What would a typical ‘day in the life’ of Gale’s production team consist of, at what points do you work with other parts of the business?
Sarah: For a production team member, there is no typical “day in the life”. We work on different projects with different teams from different countries on different times zones with different languages and each day presents unique challenges to overcome.
We take an idea from an Acquisitions Editor and get that idea online so that people can search archives and collections from source institutions around the world. We must then work with multiple different teams and vendors, both inside and outside Gale, to make the final product.
From Product Managers:
New or updated requirements from the Product Management team can come in at any point as well. The product managers review comments, feedback, and suggestions from users across all our projects. They collate all the information and turn them into user stories and requirements to get the most highly sought after feature in place across our platforms. This usually means we in production need to either add, change, standardise something within existing XML that will support this new feature. An example of this is the brand-new Browse Manuscript feature. It was something users had been asking for consistently so we received a requirement to make sure the required manuscripts had a manuscript number, and a way to sort the manuscript number in product so that a user would easily be able to find what they are looking for.

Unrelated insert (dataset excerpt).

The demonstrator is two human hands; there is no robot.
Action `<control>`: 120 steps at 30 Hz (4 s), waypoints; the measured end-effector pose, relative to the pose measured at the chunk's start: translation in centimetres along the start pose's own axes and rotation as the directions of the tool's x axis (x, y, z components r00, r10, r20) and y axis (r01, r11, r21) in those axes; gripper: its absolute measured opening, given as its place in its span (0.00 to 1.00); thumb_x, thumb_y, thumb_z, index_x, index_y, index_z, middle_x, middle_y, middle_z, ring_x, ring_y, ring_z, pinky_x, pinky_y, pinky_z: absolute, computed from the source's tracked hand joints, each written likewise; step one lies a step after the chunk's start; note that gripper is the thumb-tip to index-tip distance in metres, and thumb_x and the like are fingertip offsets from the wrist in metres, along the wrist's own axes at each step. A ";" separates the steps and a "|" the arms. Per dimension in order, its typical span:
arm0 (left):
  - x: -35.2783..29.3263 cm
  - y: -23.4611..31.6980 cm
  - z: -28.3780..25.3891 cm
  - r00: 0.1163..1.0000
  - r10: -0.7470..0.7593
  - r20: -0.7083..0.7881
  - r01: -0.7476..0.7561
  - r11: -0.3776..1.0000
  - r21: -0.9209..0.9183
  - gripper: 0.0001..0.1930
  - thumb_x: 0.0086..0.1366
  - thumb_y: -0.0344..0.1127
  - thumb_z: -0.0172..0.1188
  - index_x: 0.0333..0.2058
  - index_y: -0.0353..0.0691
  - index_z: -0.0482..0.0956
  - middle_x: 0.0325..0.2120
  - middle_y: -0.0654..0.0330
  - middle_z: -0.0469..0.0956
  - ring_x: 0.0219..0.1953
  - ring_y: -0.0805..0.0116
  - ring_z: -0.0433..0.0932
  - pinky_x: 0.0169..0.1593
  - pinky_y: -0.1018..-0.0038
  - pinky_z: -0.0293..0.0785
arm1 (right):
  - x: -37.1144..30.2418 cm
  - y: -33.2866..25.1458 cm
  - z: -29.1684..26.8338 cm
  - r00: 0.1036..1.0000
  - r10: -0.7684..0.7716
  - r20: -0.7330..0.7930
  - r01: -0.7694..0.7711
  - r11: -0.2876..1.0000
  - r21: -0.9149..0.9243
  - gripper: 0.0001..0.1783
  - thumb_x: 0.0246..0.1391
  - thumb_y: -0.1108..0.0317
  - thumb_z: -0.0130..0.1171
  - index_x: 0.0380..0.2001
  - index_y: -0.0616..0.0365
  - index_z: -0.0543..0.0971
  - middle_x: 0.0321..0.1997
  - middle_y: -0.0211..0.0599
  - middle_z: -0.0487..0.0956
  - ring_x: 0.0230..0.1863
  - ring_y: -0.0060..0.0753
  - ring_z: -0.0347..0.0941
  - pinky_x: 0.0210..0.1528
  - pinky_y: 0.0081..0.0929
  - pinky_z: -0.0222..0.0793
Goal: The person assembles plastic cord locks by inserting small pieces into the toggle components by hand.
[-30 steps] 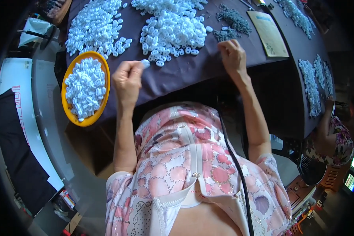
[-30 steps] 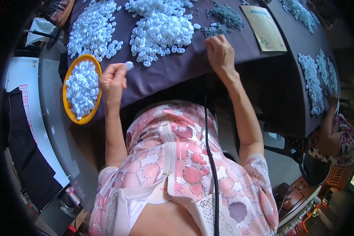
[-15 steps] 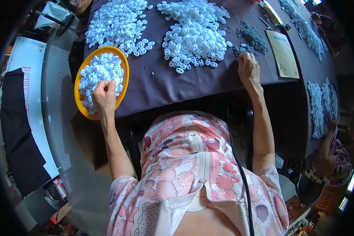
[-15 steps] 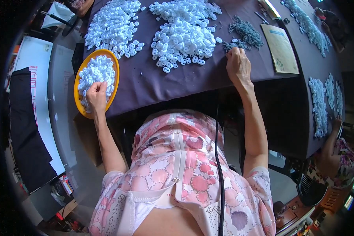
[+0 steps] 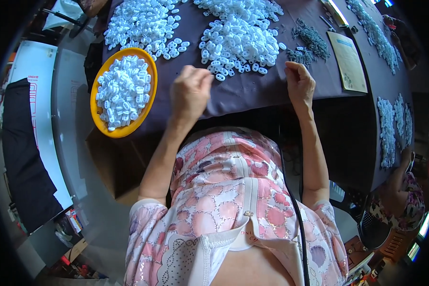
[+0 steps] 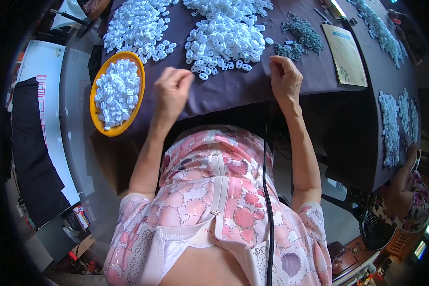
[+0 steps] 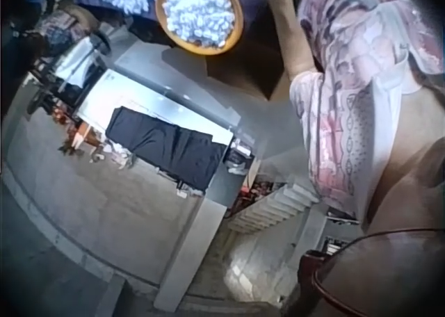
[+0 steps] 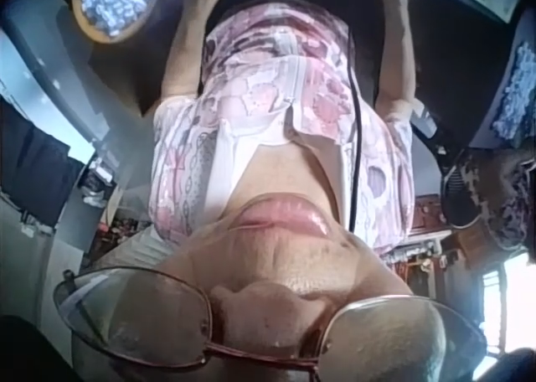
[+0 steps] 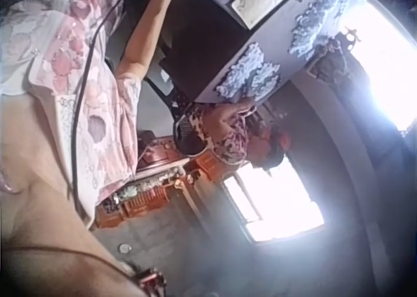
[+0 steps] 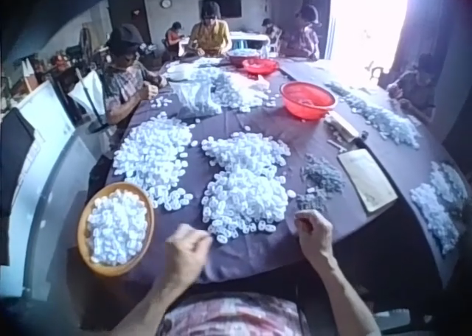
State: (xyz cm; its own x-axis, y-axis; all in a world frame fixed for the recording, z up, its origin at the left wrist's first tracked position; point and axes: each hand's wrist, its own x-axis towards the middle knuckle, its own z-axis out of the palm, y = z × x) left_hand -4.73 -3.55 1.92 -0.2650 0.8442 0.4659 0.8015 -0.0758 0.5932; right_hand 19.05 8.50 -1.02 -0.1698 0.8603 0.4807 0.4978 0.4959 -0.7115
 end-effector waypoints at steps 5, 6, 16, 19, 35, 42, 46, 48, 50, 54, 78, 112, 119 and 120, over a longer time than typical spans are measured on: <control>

From Acquisitions Editors:
We can get a new idea from an Acquisitions Editor at any time and we start off with a kick-off meeting. This meeting is to get the idea, vision, and details about the project. Where is it coming from? What does it contain? How big is it? What should the final online archive look like? What is special about this archive?
Production then take the metadata and pour over it to make sure everything makes sense and there is nothing obvious missing. We see how the metadata is organised and how the library has catalogued the content and we try and keep the browsability similar so that users can easily find what they want. We sometimes create wireframes to show what a new feature or a new programme would look like. These wireframes vary from text boxes on a word document to a full fleshed out working wireframe. We check to make sure that what they are asking for is feasible and in line with other archives i.e. we do not want one archive using U.S.A. as a term to filter on and another archive using United States of America.
MAKING THE ARCHIVE
Source Institutions, universities, and libraries:
After an Acquisitions Editor gives us their idea, we then work with the source institution, university or library to work out how we will be able to get into scan their material, or how we can get the content out to scan it. We work with them on getting MARC records, complete lists, metadata, sometimes they help us flag the content, so the scanning teams know exactly what to scan when they get there. Sometimes, the source institution scans themselves, or have scanned some of the content themselves previously so production work with them to get the images to us so we can review. As some of these collections have not been properly catalogued or necessarily touched for a number of years, the production team will get clarifications and questions from the source library and we will have clarifications and questions for them as well as we start work on gathering all the content together to start the scanning.
To scan the average of 10 million pages of content each year, we have scanning vendors that can go into source institutions or can scan from shipped content at a vendor’s location. We provide a list of required items to the scanning teams and the source institution. These items can be books, pamphlets, flyers, newspapers, periodicals, magazines, manuscripts, scrolls, maps, photographs, and so on. Each type of content has different problems, solutions, and workflows. Production teams get questions and clarifications daily from the scanning vendors throughout the scanning process which lasts anywhere from 3 months to two years. Questions and clarifications cover scenarios such as missing items, extra items, duplicate items, items that require conservation, items with special requirements i.e. what is the best way to scan a 4ft scroll?, and items that are just too delicate to scan. Often the questions require input from the original Acquisition Editor. The production team help facilitate and monitor these questions and monitor the progress of the scanning so that it remains on schedule and to the original size.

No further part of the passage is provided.